I pick up another bowling ball, walking back over to the alley and throwing it again. I manage to hit three pins. That's good...

"You're up Nick" I smile turning to walk back over to the two of them. Nick shoots up and over to the bowling straight away. I frown, sitting down next to Sam. "What did you say?" I ask feeling my heart sink the bottom of my stomach.

"I didn't say anything" he shrugs innocently, watching Nick. With all that has happened so far, you can't blame me for asking. I turn to watch Nick too. He doesn't look mortified, he can't have sais anything. He picks up a bowling ball and throws it straight away with a lot of power.

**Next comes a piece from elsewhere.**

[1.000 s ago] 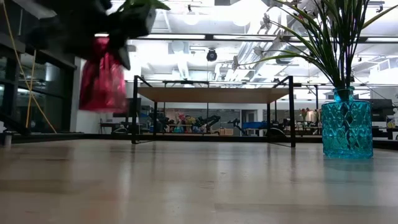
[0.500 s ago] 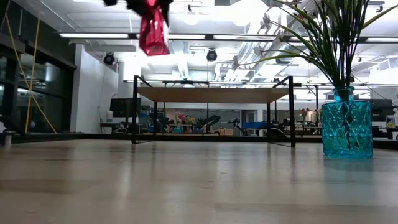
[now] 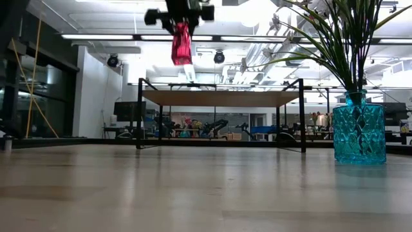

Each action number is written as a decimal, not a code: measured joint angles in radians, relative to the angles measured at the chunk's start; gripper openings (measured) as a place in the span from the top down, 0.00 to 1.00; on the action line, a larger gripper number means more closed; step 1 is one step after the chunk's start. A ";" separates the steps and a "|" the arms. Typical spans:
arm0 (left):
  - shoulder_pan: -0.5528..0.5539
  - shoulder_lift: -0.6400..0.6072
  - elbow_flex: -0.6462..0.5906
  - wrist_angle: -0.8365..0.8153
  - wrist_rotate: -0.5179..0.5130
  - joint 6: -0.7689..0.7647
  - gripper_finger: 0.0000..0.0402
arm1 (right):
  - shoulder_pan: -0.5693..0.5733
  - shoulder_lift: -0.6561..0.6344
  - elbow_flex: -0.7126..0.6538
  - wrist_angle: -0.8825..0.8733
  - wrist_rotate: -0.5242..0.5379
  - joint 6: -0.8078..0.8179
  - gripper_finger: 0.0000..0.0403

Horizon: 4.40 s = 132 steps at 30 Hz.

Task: Pick and place flowers into a vace then onto a shelf
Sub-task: Put the red vase with flowers on the shelf

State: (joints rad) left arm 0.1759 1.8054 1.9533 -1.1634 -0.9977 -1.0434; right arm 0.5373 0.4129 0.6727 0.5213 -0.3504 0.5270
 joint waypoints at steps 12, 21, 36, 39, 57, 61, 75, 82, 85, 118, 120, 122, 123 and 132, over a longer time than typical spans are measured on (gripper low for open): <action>0.108 0.113 -0.001 0.113 0.029 0.115 0.61 | 0.000 -0.001 0.000 -0.003 -0.001 0.000 0.65; 0.105 0.170 0.001 0.129 -0.012 0.095 0.62 | 0.000 -0.001 0.000 -0.008 -0.006 0.004 0.65; 0.091 0.176 0.000 0.117 -0.063 0.070 0.90 | 0.000 -0.001 0.000 -0.008 -0.058 0.045 0.65; 0.092 0.176 0.000 0.115 -0.075 0.070 0.80 | 0.000 -0.001 0.000 -0.008 -0.057 0.045 0.65; 0.077 0.176 -0.001 0.113 -0.110 0.082 0.49 | 0.000 -0.001 0.000 -0.007 -0.058 0.050 0.65; 0.059 0.176 -0.001 0.113 -0.131 0.108 0.46 | 0.000 -0.001 0.000 -0.007 -0.057 0.050 0.65; 0.045 0.176 -0.001 0.113 -0.128 0.123 0.34 | 0.000 -0.001 0.000 -0.007 -0.057 0.050 0.65; 0.031 0.176 -0.001 0.088 -0.130 0.123 0.30 | 0.000 -0.001 0.000 -0.007 -0.056 0.042 0.65; 0.024 0.175 -0.001 0.081 -0.136 0.123 0.28 | 0.000 -0.001 0.000 -0.007 -0.053 0.042 0.65; -0.252 0.094 -0.001 -0.058 -0.095 0.065 0.31 | 0.000 -0.001 0.000 -0.007 -0.049 0.014 0.65; -0.276 0.093 -0.001 -0.078 -0.068 0.024 0.31 | 0.000 -0.001 0.000 -0.007 -0.049 0.011 0.65; -0.297 0.093 -0.001 -0.082 -0.047 -0.009 0.31 | 0.000 -0.001 0.000 -0.007 -0.049 0.007 0.65; -0.306 0.093 -0.001 -0.082 -0.042 -0.023 0.31 | 0.000 -0.001 0.000 -0.007 -0.049 0.007 0.65; -0.320 0.094 -0.063 -0.006 0.035 -0.071 0.33 | 0.000 -0.001 0.000 -0.007 -0.048 -0.009 0.65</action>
State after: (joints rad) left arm -0.1442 1.8997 1.8900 -1.1694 -0.9632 -1.1144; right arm 0.5373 0.4118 0.6727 0.5142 -0.3988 0.5179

"Oh look at that, strike. Well that was unexpected". I look at Sam again, the smile completely whipped from his face. "You're up Sam" Nick grins, coming back over to us.

Thanks Nick...


	6. Boys make girls cry

Nick's scores just got better. The worst he got was a spare. I have to admit, I was pretty impress. Sam wasn't...

"Hey Sam, Sam Dude. Yeah man. Why don't you write down the scores?" Nick grins, passing Sam the paper. I stay sitting down, keeping myself to myself. I'm really going to pay for this later...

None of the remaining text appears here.